───── INFORMATION SUPPLIED ─────
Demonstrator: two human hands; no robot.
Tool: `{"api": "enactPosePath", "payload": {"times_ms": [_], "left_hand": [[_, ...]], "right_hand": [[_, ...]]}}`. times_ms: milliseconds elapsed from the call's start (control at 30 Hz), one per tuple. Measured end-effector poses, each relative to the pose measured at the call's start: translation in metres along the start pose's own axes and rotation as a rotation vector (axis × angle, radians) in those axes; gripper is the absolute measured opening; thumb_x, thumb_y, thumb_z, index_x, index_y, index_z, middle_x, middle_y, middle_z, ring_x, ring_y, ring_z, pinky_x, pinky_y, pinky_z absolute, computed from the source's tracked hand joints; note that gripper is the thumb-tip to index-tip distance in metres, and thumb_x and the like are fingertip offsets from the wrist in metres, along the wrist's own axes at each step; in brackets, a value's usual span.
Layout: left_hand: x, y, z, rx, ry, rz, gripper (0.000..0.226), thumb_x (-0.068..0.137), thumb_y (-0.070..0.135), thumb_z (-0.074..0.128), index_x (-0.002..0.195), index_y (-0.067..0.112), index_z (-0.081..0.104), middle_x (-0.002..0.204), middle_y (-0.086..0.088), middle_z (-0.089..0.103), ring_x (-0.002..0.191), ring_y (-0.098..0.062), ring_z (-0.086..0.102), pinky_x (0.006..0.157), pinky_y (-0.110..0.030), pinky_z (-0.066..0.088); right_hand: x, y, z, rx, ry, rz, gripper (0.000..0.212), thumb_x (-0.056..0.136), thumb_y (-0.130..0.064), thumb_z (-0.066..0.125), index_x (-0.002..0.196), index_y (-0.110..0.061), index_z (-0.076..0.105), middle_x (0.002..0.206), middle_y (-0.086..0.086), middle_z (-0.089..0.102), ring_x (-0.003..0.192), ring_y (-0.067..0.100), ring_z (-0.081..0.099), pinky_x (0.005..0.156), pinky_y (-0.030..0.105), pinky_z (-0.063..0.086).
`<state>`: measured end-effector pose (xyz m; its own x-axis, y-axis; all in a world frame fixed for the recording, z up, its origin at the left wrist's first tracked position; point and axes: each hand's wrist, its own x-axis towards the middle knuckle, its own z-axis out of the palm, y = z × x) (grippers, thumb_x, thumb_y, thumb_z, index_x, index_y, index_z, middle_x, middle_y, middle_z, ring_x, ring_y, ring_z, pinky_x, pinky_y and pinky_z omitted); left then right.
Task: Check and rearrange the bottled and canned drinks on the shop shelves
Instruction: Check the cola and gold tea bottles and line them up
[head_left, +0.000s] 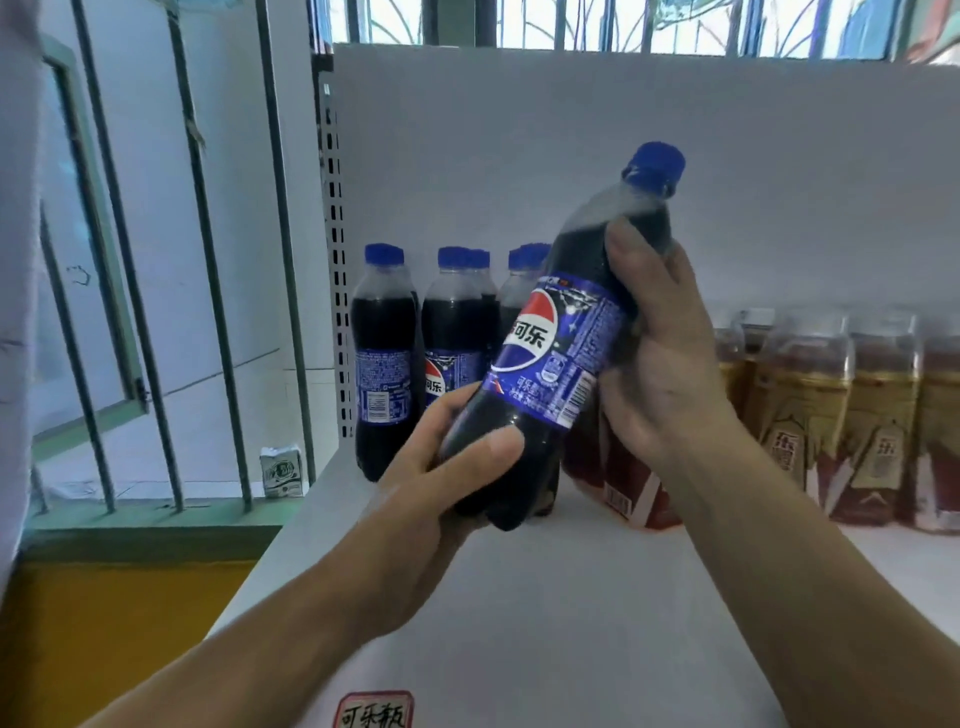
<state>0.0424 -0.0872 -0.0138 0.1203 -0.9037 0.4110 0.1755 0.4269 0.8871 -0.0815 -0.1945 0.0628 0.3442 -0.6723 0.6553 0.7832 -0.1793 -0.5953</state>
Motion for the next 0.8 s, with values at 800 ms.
{"api": "enactPosePath", "payload": {"times_ms": [800], "left_hand": [[-0.005,0.001,0.003,0.164,0.036,-0.060,0.039,0.072,0.056,0.071,0.101,0.031,0.075,0.103,-0.011,0.074,0.090,-0.030,0.070,0.082,-0.057,0.058]], "right_hand": [[-0.012,0.006,0.008,-0.079,0.043,0.042,0.070,0.068,-0.034,0.084,0.128,-0.017,0.054,0.110,0.009,0.069,0.093,0.025,0.073,0.079,0.037,0.059]]}}
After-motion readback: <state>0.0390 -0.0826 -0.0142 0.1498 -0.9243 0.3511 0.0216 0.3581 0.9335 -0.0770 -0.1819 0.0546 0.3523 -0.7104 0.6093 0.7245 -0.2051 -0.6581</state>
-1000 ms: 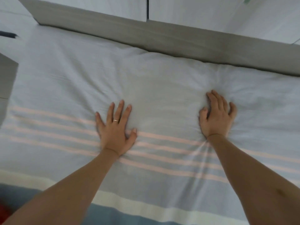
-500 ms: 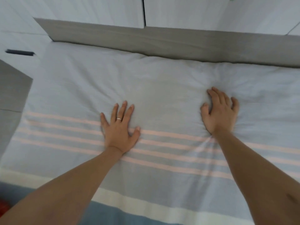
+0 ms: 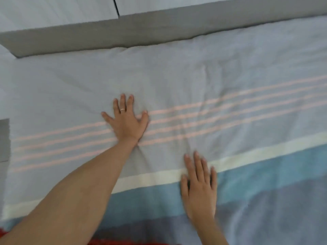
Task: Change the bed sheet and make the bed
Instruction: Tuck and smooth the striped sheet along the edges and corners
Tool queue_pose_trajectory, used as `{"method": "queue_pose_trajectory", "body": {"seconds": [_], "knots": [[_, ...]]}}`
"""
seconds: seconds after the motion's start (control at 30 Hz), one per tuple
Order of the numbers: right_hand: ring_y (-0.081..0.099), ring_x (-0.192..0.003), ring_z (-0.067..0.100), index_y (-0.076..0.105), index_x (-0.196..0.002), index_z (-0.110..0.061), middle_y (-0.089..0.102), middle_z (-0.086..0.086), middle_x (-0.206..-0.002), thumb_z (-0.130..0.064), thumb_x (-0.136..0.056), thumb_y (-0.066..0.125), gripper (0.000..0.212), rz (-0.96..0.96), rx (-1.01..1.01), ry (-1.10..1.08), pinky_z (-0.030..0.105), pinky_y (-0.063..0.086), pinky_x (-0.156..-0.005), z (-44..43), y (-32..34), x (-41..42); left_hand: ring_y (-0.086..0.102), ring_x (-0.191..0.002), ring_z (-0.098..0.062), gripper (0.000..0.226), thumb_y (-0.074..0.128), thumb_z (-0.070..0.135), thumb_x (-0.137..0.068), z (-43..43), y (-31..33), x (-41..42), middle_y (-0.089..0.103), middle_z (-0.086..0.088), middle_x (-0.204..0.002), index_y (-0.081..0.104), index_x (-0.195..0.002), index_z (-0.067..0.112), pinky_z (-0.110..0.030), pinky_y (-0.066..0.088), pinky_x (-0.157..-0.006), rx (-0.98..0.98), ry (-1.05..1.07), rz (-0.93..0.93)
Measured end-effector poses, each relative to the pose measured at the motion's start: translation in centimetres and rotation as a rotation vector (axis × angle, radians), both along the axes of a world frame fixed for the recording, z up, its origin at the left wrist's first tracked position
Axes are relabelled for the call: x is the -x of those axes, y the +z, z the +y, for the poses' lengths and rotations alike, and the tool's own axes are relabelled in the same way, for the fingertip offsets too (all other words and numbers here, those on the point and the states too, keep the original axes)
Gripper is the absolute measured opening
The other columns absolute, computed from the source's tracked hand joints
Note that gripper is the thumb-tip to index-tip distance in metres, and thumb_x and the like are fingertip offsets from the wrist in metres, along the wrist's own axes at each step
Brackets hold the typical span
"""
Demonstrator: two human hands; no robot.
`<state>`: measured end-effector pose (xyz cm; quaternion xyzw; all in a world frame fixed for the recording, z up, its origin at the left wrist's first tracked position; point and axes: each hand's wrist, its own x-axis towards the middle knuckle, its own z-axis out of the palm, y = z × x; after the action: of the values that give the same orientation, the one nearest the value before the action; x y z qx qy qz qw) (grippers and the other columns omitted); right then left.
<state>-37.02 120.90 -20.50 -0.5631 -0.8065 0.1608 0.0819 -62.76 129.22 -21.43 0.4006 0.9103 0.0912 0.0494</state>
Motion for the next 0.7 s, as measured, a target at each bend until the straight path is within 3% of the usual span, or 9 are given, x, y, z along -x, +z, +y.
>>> {"method": "queue_pose_trajectory", "body": {"seconds": [0.2, 0.23, 0.33, 0.37, 0.4, 0.5, 0.6, 0.7], "knots": [[0.031, -0.141, 0.018, 0.035, -0.147, -0.026, 0.028, -0.002, -0.156, -0.038, -0.08, 0.041, 0.068, -0.125, -0.024, -0.075, 0.045, 0.019, -0.116, -1.2, -0.8, -0.6, 0.008, -0.147, -0.024, 0.08, 0.026, 0.062, -0.074, -1.1, 0.5, 0.4, 0.013, -0.004, -0.159, 0.027, -0.148, 0.031, -0.072, -0.001, -0.106, -0.034, -0.1, -0.076], [0.031, -0.14, 0.018, 0.035, -0.147, -0.026, 0.029, -0.002, -0.156, -0.039, -0.08, 0.04, 0.068, -0.134, -0.047, -0.073, 0.045, 0.019, -0.116, -1.3, -0.8, -0.5, 0.01, -0.147, -0.026, 0.082, 0.029, 0.061, -0.073, -2.0, 0.8, 0.2, 0.013, -0.007, -0.159, 0.024, -0.149, 0.031, -0.074, 0.0, -0.104, -0.07, -0.271, -0.066], [0.032, -0.14, 0.019, 0.038, -0.146, -0.025, 0.031, -0.001, -0.154, -0.039, -0.081, 0.039, 0.066, -0.118, -0.077, -0.082, 0.045, 0.018, -0.115, -0.9, -0.8, -1.0, 0.017, -0.145, -0.025, 0.084, 0.041, 0.059, -0.073, -7.3, 0.4, -0.3, 0.02, -0.002, -0.157, 0.016, -0.149, 0.034, -0.079, 0.005, -0.1, -0.043, -1.124, 0.133], [0.032, -0.14, 0.019, 0.038, -0.146, -0.024, 0.031, -0.001, -0.154, -0.039, -0.082, 0.038, 0.066, -0.119, -0.084, -0.079, 0.044, 0.018, -0.116, -1.2, -1.0, -0.9, 0.018, -0.145, -0.025, 0.083, 0.041, 0.06, -0.076, -9.5, 0.2, 1.6, 0.019, 0.001, -0.157, 0.012, -0.15, 0.036, -0.078, 0.006, -0.1, 0.017, -1.182, 0.181], [0.031, -0.14, 0.018, 0.038, -0.146, -0.024, 0.032, -0.001, -0.154, -0.039, -0.082, 0.037, 0.066, -0.119, -0.091, -0.079, 0.044, 0.017, -0.116, -1.3, -1.1, -0.7, 0.019, -0.145, -0.026, 0.082, 0.038, 0.061, -0.078, -11.6, -0.4, 4.2, 0.018, 0.003, -0.158, 0.008, -0.15, 0.037, -0.076, 0.008, -0.101, 0.054, -1.07, 0.218], [0.03, -0.14, 0.018, 0.036, -0.146, -0.025, 0.031, -0.001, -0.154, -0.039, -0.081, 0.037, 0.067, -0.111, -0.115, -0.077, 0.043, 0.015, -0.116, -1.3, -1.5, -0.8, 0.011, -0.146, -0.029, 0.078, 0.024, 0.065, -0.081, -17.1, -0.2, 11.3, 0.009, 0.002, -0.16, 0.01, -0.151, 0.033, -0.073, 0.006, -0.103, 0.23, -0.478, 0.148], [0.03, -0.14, 0.019, 0.035, -0.147, -0.025, 0.031, 0.0, -0.155, -0.04, -0.081, 0.036, 0.068, -0.1, -0.111, -0.065, 0.043, 0.014, -0.115, -1.6, -1.1, -0.2, -0.013, -0.146, -0.025, 0.074, 0.024, 0.067, -0.086, -18.0, 1.0, 11.2, -0.016, 0.008, -0.158, -0.008, -0.148, 0.043, -0.074, -0.003, -0.102, 0.383, -0.235, 0.061], [0.029, -0.14, 0.019, 0.035, -0.146, -0.024, 0.031, 0.001, -0.154, -0.04, -0.081, 0.035, 0.067, -0.103, -0.104, -0.088, 0.044, 0.015, -0.115, -1.5, -1.4, -0.5, -0.027, -0.142, -0.03, 0.089, 0.037, 0.072, -0.083, -15.8, 2.1, 6.0, -0.033, 0.005, -0.153, -0.02, -0.146, 0.042, -0.074, -0.002, -0.103, 0.438, -0.039, -0.257]]}}
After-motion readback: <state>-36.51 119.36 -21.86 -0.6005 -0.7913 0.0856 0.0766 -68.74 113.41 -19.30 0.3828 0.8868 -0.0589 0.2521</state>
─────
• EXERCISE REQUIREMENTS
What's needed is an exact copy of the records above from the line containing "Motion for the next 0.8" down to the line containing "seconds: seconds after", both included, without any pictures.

• ANSWER TO THE PROBLEM
Motion for the next 0.8 s, with values at 800 ms.
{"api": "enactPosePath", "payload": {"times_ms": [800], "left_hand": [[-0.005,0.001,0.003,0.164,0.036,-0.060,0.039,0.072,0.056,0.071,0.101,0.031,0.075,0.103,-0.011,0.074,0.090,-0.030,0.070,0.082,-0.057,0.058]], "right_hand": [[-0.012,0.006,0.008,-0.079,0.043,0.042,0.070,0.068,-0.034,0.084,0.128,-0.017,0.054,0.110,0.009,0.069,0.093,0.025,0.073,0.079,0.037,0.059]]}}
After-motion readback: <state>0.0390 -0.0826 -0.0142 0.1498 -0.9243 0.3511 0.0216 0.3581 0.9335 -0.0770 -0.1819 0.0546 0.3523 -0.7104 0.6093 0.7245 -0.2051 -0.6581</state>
-1000 ms: 
-500 ms: 
+0 ms: 
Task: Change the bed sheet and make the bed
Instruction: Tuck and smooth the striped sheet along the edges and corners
Tool queue_pose_trajectory, used as `{"method": "queue_pose_trajectory", "body": {"seconds": [_], "knots": [[_, ...]]}}`
"""
seconds: seconds after the motion's start (control at 30 Hz), one per tuple

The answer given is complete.